EXERCISE AIM: From the material below, work out how many lines contain "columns" and answer with the number only.

━━━━━━━━━━━━━━━━

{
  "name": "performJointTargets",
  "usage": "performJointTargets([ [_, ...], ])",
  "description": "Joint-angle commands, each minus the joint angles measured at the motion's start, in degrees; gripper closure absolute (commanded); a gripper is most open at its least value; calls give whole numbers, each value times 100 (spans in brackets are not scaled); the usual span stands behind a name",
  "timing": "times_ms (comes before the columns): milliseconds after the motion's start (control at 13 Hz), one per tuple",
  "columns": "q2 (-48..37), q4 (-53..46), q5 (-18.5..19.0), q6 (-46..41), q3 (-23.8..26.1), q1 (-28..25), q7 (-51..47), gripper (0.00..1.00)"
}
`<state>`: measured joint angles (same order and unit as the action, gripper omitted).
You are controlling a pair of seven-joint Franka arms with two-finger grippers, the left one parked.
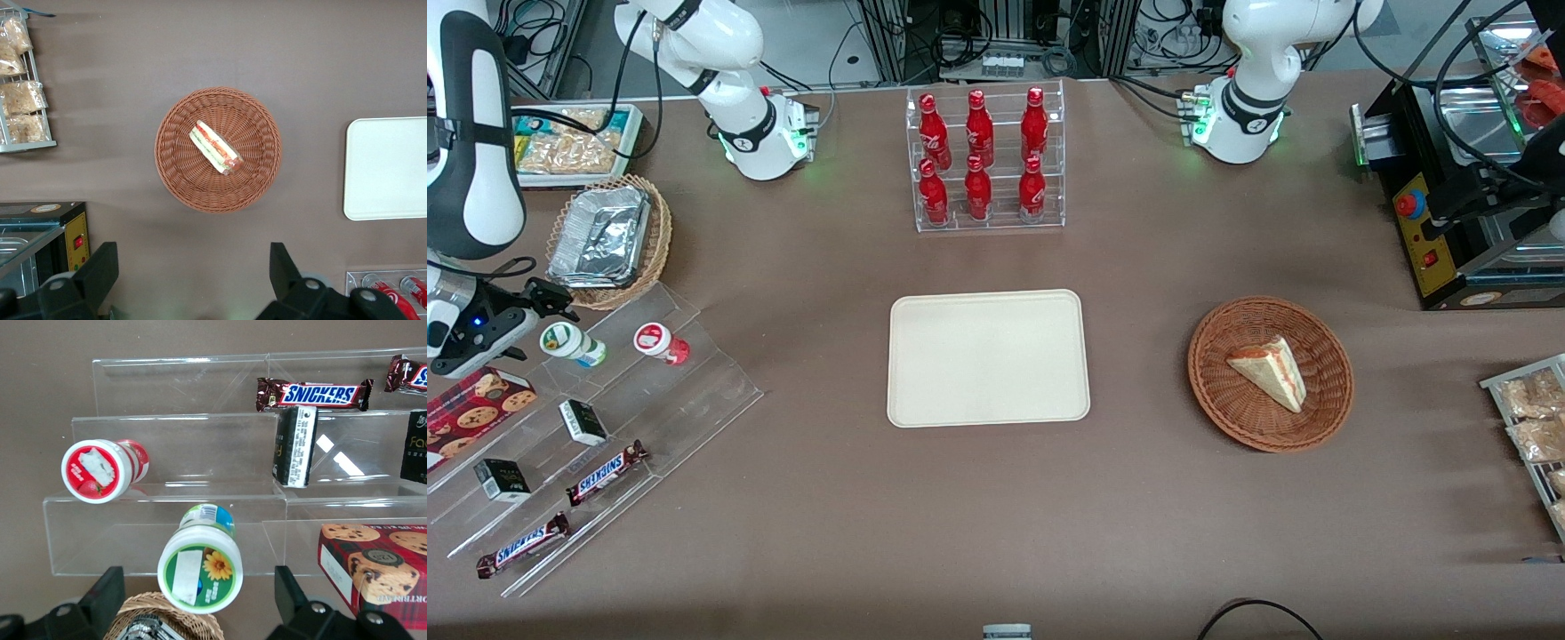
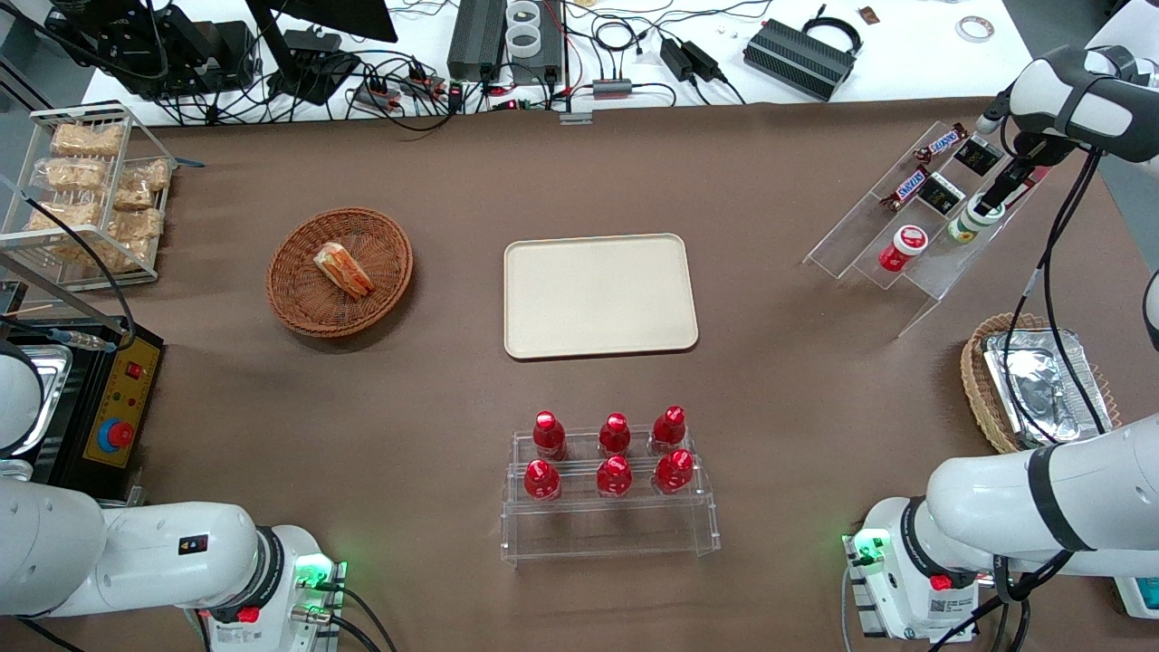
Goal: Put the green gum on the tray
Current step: 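Close the right gripper on the green gum tub and lift it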
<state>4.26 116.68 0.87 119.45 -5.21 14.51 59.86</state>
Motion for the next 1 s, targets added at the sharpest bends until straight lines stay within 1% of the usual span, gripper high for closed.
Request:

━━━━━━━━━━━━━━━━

EXPECTED ANSWER: 2